As you all know from this here blog, my little dog Stewey has a propensity for peeing on things. Like drapes and ottomans and the errant landscaper. I believe that this is the result of severe anxiety, as well as my utter lack of parenting skills. As Aunt Chrissy pointed out a few weeks ago: "He pees on his TOYS! What dog does that?!". This, from what I can gather,is evidence that he also suffers from some form of massive territorial marking behavior and anything that is within his purview is going to get watered whether it needs it or not.
So we fast forward to a Tuesday when Mommie Dearest here was semi-lucid and decided to do something about this situation. I gathered every single toy in the house and then washed and dried them very carefully with all kinds of disinfecting soap and whatnot, and the result was wonderful. Clean, fresh smelling dog toys without so much as one drop of...well, you get the idea.
I remembered from my early Puppy Mommie classes that if you give your dog one or two toys at a time he will enjoy them more and will get a big kick out of it when you introduce a new one every now and then. So I went through the basket carefully and pulled out all of the autumnal/Halloween toys and decided that THESE would be the ones he could play with.
As I settled into the Happy Chair last night for some serious West Wing watching and stitching, I realized that I hadn't seen Stewey for quite a while. So I started calling and calling him and reached a crescendo of panic when I got down on the floor to see if he was in his fort and there was nothing there but the remnants of his last poker night. (I need to remember to speak to him about that, by the way.) I must have looked for him for a good half hour, and considering my house isn't that big, this meant that I was opening every drawer and door in the place to see if he was trapped under something heavy or if he had escaped to a "forbidden area" to hatch a plan for world domination. And (!) despite the thunderstorm that was raging outside, I ran out to the back patio to see if I had maybe let him out and then neglected to remember to let him back inside. (No, I've never done that before, but if you know me you also know it's just a matter of time before I do so.)

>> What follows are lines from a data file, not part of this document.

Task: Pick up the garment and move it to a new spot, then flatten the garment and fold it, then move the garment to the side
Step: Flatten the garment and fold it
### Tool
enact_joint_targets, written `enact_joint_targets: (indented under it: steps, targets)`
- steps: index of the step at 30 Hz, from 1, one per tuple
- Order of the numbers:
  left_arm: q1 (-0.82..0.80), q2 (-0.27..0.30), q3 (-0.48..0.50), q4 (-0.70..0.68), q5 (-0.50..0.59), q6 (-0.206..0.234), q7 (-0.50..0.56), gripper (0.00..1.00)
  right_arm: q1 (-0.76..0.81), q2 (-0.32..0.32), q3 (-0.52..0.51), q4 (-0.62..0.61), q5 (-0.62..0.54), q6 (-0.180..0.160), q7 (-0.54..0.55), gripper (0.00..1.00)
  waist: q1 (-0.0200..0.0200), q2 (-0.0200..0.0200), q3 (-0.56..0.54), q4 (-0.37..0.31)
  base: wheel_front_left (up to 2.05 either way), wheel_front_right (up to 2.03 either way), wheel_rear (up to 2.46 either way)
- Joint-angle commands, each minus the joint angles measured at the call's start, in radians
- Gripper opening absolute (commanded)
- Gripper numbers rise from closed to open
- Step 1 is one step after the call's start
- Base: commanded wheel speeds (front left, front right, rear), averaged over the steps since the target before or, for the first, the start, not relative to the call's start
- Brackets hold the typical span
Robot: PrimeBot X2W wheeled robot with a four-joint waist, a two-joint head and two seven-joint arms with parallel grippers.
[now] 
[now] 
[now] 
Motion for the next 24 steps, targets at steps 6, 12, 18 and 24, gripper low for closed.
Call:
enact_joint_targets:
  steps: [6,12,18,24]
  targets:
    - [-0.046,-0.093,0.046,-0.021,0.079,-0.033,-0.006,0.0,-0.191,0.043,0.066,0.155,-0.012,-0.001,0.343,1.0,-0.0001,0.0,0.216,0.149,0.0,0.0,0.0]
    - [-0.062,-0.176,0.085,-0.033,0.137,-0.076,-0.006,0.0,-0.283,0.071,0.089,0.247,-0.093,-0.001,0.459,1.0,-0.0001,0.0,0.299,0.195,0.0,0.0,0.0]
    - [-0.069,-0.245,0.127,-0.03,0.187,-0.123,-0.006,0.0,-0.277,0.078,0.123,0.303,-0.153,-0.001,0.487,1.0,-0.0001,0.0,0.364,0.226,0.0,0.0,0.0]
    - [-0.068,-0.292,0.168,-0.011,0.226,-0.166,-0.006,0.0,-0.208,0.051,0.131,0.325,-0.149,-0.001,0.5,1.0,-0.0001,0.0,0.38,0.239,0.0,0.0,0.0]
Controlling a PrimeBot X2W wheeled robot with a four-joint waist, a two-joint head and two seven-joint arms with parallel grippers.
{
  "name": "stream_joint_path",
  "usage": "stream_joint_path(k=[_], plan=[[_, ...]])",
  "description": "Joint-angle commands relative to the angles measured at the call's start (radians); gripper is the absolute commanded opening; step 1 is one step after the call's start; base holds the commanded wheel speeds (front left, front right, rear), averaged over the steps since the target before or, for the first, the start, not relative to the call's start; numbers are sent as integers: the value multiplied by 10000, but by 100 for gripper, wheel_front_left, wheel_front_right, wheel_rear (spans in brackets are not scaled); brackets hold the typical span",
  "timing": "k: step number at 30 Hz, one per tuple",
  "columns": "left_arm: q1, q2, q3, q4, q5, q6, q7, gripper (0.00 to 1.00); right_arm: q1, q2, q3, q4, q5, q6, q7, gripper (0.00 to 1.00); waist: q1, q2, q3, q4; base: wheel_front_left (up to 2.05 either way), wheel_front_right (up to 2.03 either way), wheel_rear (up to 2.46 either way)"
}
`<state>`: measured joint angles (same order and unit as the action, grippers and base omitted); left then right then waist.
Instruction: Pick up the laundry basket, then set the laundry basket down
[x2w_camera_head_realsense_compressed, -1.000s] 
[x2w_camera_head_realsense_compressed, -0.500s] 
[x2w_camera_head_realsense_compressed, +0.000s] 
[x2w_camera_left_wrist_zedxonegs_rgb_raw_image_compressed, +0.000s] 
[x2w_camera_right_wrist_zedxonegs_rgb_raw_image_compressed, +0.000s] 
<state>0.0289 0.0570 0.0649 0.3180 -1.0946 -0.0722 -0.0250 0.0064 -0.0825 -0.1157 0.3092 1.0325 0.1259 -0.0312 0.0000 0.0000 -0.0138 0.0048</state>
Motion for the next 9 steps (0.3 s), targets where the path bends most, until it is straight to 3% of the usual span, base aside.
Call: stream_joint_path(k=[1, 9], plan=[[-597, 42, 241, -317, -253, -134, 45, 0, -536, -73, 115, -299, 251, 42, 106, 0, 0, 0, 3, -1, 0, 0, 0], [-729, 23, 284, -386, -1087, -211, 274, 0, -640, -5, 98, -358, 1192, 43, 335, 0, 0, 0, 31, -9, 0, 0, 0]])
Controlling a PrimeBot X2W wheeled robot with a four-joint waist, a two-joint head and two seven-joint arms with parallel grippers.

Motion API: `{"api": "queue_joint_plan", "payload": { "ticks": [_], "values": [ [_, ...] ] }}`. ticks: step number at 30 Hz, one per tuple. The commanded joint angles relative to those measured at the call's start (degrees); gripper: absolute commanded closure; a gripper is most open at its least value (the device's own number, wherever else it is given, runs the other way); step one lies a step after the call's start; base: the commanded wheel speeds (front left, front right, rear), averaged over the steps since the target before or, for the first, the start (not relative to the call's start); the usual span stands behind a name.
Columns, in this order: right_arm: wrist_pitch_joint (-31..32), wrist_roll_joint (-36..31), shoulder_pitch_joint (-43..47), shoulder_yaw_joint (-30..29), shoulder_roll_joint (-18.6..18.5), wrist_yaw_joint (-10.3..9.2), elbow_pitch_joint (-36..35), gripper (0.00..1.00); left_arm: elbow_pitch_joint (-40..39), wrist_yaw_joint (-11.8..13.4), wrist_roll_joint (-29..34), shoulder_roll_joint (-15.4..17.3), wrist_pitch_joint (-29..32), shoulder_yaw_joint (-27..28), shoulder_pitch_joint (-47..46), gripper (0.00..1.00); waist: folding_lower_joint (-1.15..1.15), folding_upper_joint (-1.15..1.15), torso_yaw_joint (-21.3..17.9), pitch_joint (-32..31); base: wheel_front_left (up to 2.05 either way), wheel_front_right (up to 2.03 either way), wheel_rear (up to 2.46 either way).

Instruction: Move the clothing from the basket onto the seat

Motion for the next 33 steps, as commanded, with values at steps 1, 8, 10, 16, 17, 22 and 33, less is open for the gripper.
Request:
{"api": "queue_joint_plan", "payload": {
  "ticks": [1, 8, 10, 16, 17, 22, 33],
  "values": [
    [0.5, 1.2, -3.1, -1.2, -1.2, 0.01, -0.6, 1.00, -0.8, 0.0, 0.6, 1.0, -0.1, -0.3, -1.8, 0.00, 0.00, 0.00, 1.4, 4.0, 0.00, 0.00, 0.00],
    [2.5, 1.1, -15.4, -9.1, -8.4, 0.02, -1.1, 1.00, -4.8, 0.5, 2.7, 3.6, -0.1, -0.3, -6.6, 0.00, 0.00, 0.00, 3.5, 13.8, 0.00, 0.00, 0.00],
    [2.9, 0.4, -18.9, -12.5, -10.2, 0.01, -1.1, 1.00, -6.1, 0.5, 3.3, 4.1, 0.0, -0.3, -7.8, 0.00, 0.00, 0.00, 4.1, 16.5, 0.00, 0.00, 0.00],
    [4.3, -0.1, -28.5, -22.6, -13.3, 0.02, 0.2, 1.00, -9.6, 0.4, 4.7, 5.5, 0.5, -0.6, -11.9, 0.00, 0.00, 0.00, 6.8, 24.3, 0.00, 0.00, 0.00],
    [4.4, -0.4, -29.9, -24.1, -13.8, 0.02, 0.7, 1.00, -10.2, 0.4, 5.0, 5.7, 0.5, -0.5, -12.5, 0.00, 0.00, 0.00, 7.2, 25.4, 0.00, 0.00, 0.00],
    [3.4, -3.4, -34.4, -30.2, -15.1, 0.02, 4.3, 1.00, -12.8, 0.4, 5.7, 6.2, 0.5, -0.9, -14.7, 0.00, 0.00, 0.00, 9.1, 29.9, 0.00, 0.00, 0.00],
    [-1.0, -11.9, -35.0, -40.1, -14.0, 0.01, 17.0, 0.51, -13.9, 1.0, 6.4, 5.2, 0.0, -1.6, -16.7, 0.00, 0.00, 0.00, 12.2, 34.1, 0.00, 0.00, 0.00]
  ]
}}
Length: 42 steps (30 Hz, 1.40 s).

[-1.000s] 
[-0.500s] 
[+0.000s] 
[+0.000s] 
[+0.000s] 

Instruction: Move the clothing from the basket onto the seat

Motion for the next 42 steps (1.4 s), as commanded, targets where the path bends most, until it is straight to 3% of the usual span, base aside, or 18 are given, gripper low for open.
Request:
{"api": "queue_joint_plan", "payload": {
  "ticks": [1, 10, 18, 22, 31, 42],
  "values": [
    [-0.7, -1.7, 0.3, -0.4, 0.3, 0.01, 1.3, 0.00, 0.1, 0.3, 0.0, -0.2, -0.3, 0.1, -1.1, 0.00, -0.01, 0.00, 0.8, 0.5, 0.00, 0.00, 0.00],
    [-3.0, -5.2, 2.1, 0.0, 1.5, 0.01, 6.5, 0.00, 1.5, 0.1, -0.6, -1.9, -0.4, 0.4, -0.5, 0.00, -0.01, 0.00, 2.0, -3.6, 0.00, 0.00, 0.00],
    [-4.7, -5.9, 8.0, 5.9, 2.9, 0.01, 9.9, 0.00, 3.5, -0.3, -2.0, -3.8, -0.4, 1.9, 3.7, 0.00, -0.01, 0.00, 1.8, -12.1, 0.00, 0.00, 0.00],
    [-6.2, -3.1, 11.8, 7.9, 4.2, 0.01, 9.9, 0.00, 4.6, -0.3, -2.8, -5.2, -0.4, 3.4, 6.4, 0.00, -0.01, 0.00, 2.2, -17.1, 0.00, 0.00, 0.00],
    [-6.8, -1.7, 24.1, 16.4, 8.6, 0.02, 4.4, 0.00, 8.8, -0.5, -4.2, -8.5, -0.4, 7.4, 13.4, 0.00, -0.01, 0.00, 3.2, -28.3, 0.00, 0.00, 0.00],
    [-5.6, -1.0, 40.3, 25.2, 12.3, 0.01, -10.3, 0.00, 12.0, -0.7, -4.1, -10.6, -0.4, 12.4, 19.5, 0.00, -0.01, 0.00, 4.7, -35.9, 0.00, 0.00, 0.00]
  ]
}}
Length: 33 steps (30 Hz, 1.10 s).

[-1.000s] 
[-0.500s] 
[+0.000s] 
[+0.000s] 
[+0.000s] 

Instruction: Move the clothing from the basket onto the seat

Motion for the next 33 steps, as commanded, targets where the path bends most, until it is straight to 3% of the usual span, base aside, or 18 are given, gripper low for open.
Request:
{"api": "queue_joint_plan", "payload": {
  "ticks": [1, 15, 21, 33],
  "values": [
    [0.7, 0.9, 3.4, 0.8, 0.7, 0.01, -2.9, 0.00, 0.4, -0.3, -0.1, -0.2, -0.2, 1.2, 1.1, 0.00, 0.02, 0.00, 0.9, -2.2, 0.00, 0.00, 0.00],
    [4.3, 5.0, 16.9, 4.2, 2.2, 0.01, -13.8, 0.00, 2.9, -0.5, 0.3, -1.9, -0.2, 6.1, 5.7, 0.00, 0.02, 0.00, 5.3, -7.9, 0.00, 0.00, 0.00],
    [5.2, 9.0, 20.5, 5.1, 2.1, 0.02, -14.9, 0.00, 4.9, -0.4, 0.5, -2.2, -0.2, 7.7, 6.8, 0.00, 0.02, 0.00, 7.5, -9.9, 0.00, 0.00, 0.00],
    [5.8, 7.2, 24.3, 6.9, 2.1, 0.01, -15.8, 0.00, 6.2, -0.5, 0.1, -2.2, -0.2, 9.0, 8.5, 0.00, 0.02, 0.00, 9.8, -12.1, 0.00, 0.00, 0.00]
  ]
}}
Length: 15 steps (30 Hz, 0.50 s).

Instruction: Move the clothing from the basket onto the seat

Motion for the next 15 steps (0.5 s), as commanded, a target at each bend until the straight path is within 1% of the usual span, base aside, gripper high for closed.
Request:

I had the phone in my hand and had six of the seven Aunt Chrissy digits dialed when I rounded the corner to the guest room to see my little nine pound bundle of love sprawled out in front of the baby gate...sleeping peacefully within eye range of:I suppose that his thought process was that if he couldn't play with them, at least he could lay on the floor and look at them until his mean old Mommie relented and carried all of them back to the family room where they belong.
So I'm off to Michael's to find a bigger basket. Damn dog.
In other news, here's an update of my progress on Quaker Diamonds. I made it to the tippy top last night! I've reached the summit! The end is in sight!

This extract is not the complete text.